406 Dirksen EPW Hearing Room

James M. Inhofe

Senator

Good morning. I want to open this hearing thanking our witnesses in advance for their testimony. The Committee will receive testimony this morning regarding grants management at the Environmental Protection Agency. Each year the EPA awards over half its annual budget in grants to various recipients including state, local, and tribal governmental entities, education institutions, non-profit organizations, and others. Historically, the EPA has awarded over $4 billion in grants each year for the past several fiscal years. The majority of grants are awarded to governmental entities for implementation of environmental programs. As a former mayor I can appreciate the availability of funds to local governments to pay for local implementation of federal programs designed to ensure such benefits as water pollution control and maintaining air quality. Last year my hometown, the City of Tulsa, Oklahoma received about $3 million from the EPA for such projects as implementation of air quality standards and city water supply security.

The mission of the EPA is to protect human health and the environment. I believe that grants to local recipients can be one of the best tools to accomplish that mission. However, the EPA Inspector General, the General Accounting Office, and the Office of Management and Budget have consistently criticized the EPA for persistent problems in grants management. The OMB and EPA IG recommended as recently as 2002 that the agency designate grants managements as a material weakness, which is the most severe category of weakness under the Federal Managers Financial Integrity Act. For nearly the last 10 years, the EPA has even acknowledged that grants management has been a weakness which to me proves that his should be a non-partisan issue. These problems have persisted regardless of changes in Administration.
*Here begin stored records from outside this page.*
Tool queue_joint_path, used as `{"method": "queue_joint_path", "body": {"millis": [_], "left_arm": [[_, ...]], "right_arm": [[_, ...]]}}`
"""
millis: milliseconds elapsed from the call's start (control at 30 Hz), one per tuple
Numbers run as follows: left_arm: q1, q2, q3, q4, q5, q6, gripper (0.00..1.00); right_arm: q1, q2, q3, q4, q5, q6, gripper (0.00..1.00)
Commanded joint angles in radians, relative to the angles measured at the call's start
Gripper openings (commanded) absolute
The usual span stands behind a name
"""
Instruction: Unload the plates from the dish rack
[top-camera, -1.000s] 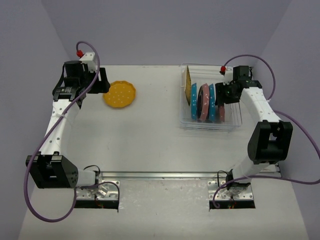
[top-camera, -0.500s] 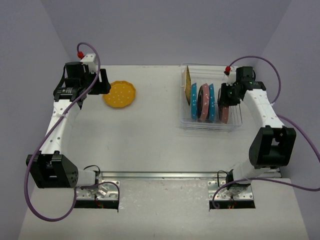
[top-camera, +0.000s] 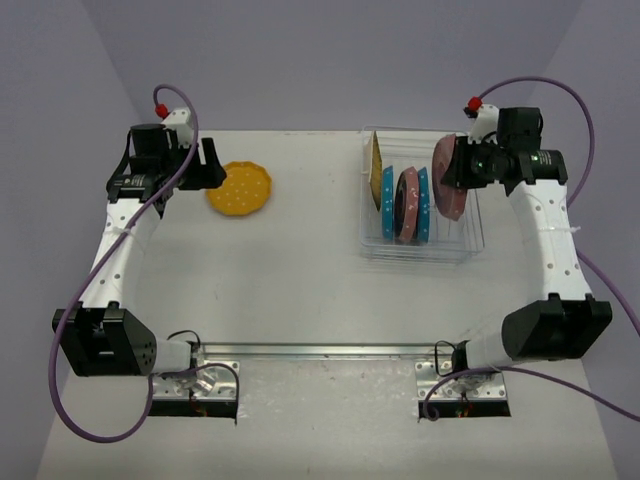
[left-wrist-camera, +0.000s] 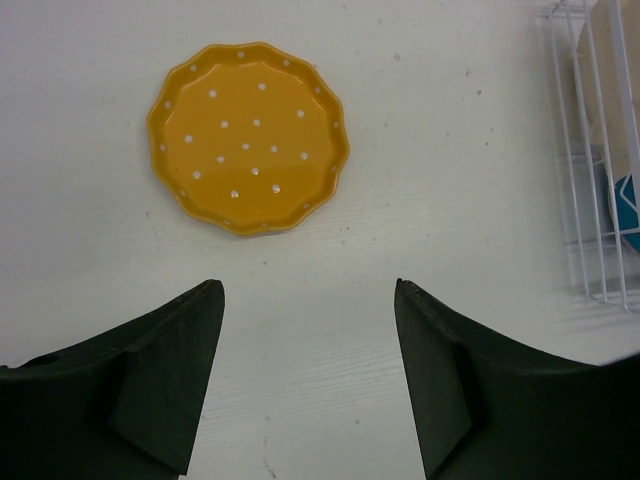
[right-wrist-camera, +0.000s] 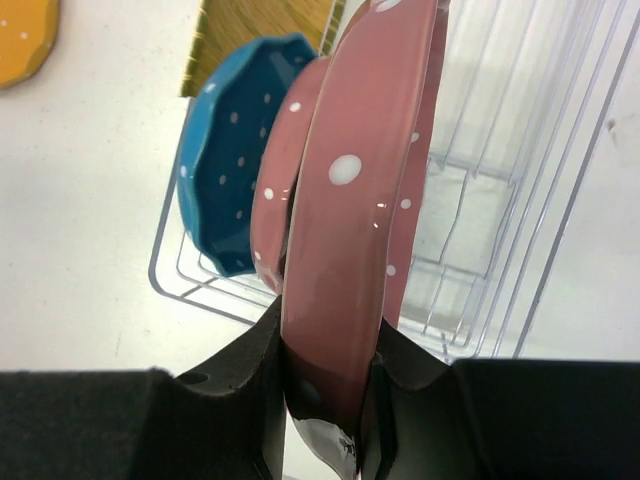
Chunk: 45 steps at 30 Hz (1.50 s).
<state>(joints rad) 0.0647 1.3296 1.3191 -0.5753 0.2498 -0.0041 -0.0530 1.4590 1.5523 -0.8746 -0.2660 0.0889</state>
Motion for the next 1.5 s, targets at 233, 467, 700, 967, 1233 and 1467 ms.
{"method": "queue_joint_path", "body": {"millis": [233, 467, 700, 967, 1233, 1467], "left_arm": [[-0.003, -0.036, 0.099, 0.026, 0.448, -0.064, 0.68], [-0.033, -0.019, 0.147, 0.003, 0.672, -0.110, 0.70], [-0.147, -0.004, 0.161, -0.046, 0.736, -0.100, 0.72], [-0.291, 0.021, 0.136, -0.099, 0.718, -0.045, 0.74], [-0.421, 0.074, 0.069, -0.144, 0.608, 0.035, 0.75], [-0.436, 0.110, 0.051, -0.161, 0.550, 0.059, 0.67]], "right_arm": [[0.112, -0.302, -0.067, 0.307, -0.110, -0.547, 0.00], [0.419, -0.513, -0.335, 0.547, 0.021, -1.003, 0.00], [0.611, -0.700, -0.679, 0.785, -0.037, -1.515, 0.00], [0.722, -0.773, -0.958, 1.014, -0.168, -1.865, 0.00], [0.862, -0.732, -1.050, 1.168, -0.163, -1.970, 0.00], [0.940, -0.709, -1.090, 1.256, -0.136, -1.992, 0.00]]}}
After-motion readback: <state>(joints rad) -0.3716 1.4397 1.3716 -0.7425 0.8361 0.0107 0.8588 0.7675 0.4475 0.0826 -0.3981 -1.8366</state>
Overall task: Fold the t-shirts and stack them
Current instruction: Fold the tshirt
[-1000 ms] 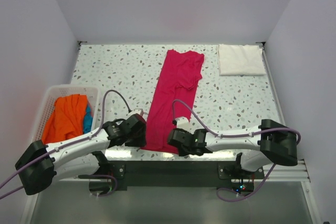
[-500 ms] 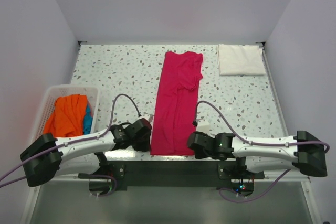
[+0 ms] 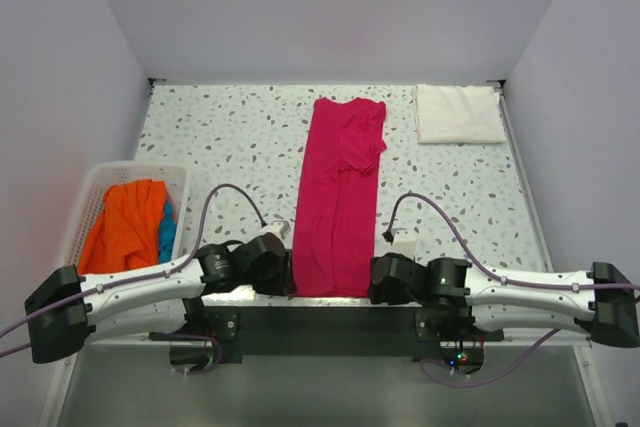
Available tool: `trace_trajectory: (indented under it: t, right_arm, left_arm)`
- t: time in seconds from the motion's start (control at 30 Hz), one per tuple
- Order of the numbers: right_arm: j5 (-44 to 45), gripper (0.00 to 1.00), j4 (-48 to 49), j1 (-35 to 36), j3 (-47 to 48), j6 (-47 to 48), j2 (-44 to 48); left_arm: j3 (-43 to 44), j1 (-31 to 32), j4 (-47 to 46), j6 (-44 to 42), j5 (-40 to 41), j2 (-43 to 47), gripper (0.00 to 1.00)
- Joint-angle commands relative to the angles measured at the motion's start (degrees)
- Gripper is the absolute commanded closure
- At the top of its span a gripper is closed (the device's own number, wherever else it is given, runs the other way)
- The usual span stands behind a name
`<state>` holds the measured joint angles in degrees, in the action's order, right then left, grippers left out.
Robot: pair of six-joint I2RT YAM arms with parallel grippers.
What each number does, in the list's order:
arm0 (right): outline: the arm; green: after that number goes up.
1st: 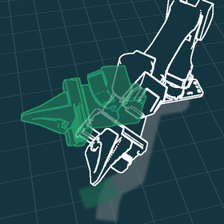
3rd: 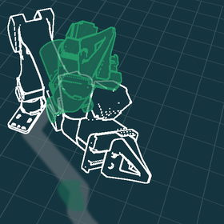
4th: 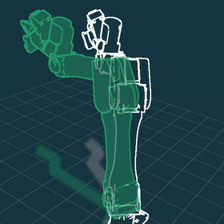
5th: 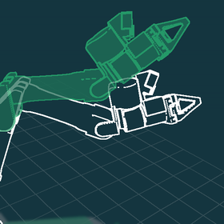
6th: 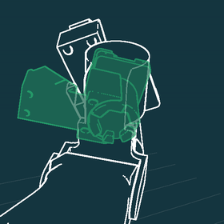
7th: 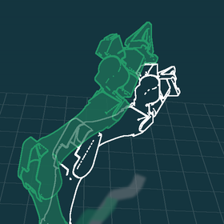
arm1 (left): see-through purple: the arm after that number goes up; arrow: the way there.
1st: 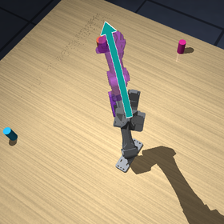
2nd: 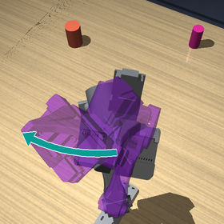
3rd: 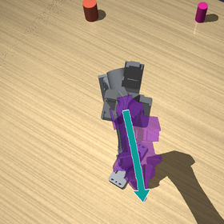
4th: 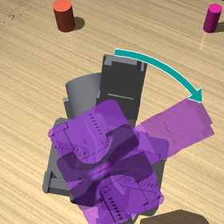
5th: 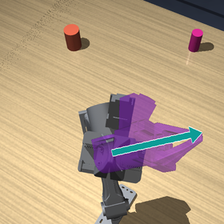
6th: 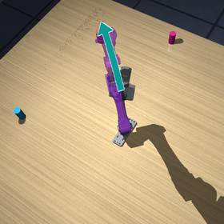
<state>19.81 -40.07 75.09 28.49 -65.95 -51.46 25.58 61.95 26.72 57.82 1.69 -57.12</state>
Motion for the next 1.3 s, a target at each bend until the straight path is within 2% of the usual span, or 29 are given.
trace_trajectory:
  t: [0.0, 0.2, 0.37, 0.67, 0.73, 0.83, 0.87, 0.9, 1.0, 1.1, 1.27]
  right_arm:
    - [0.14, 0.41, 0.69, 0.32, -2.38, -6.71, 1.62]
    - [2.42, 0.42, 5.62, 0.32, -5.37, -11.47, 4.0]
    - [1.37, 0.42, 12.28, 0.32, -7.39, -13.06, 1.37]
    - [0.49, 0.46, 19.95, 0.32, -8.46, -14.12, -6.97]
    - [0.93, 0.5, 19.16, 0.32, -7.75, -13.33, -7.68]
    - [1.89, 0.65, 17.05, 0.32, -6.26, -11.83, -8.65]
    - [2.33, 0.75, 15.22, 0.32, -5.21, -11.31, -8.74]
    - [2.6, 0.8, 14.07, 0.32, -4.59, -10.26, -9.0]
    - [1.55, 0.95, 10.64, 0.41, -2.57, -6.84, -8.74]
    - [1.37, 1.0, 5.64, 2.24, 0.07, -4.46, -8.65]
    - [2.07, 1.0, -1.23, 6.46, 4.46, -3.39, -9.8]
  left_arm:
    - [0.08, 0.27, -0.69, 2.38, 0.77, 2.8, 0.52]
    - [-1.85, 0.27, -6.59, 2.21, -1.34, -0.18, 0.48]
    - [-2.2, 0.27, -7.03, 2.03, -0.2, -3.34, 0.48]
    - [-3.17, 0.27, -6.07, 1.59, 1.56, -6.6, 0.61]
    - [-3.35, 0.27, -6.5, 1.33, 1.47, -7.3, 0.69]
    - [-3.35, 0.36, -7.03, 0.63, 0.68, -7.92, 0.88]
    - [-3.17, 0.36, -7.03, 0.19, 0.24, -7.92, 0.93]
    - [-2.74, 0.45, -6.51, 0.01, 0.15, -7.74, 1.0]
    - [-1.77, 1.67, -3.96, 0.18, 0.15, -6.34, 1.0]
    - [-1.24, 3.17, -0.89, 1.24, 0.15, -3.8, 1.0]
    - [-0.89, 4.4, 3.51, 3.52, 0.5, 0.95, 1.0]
This Committee has an obligation to ensure that the EPA budget is consistent with its mission of protecting human health and the environment. One week from today, EPA Administrator Mike Leavitt will testify before this committee concerning the fiscal year 2005 EPA budget. Most importantly, however, the EPA has an obligation to ensure taxpayers that it is accomplishing its mission with the funds it awards each year. However, for at least the last 10 years, the story of grants management is seemingly a revolving door of EPA IG audits and GAO reports, congressional hearings, and new EPA policies in response. Even with this constant cycle of criticism, hearings, and new policies; the GAO reported late last year that the EPA continues to demonstrate the same persistent problems in grants management. These problems include a general lack of oversight of grantees, a lack of oversight of agency personnel, a lack of any measurement of environmental results, and a lack of competition in awarding grants. It is imperative that agency personnel are accountable for monitoring grants and that measurable environmental results are clearly demonstrated. Interestingly, the GAO characterized changing part of the deficiencies in the last 10 years of grants management as requiring a “major cultural shift” at the EPA. I realize GAO was specifically referring to implementing a new competition policy in awarding grants. However, it appears that a major cultural shift is only the beginning of a number of reforms needed to create the culture of accountability to which you, Mr. O’Connor, refer in your testimony that is necessary within the agency for new and effective grants management.

I want to announce to all of you today that this Committee is going to take its oversight responsibilities seriously in regards to grants management. We are going to stay on top of this issue until real changes are made.